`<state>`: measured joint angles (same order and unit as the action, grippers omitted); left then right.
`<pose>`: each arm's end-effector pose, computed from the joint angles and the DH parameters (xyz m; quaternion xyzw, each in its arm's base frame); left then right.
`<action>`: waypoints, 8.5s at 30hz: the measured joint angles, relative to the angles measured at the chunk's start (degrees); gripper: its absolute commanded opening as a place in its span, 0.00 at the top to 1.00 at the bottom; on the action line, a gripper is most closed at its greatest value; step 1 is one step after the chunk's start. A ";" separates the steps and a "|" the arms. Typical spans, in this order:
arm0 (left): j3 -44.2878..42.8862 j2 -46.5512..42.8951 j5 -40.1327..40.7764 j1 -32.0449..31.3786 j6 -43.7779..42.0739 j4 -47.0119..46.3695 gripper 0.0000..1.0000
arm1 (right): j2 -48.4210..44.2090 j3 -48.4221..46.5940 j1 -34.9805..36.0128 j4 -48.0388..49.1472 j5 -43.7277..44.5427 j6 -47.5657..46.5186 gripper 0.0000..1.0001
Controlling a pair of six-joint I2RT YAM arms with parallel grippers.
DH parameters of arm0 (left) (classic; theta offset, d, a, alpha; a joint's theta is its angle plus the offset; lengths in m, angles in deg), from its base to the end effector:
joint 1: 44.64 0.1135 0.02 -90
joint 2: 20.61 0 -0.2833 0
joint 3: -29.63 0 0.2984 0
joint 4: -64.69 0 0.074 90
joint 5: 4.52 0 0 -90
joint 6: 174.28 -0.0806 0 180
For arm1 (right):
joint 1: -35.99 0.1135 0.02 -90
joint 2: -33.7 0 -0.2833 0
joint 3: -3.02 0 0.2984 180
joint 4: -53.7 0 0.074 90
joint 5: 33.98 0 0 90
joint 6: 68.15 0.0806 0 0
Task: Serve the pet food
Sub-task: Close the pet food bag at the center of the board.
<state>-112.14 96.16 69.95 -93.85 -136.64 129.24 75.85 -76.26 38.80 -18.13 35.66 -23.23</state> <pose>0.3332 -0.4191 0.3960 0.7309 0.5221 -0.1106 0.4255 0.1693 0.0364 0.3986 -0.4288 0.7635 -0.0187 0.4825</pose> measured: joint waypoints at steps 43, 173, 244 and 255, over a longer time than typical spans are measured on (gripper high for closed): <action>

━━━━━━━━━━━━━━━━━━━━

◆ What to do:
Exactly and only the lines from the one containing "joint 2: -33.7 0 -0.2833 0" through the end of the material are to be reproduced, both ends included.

◆ Finished exercise:
joint 2: -33.7 0 -0.2833 0
joint 3: -3.02 0 0.2984 180
joint 4: -53.7 0 0.074 90
joint 5: 33.98 0 0 90
joint 6: 68.15 0.0806 0 0
Task: Serve the pet food
Sub-task: Close the pet food bag at the center of the board.
<state>-112.14 96.16 69.95 -93.85 -136.64 129.24 75.85 -76.26 38.80 -18.13 35.66 -23.23</state> <pose>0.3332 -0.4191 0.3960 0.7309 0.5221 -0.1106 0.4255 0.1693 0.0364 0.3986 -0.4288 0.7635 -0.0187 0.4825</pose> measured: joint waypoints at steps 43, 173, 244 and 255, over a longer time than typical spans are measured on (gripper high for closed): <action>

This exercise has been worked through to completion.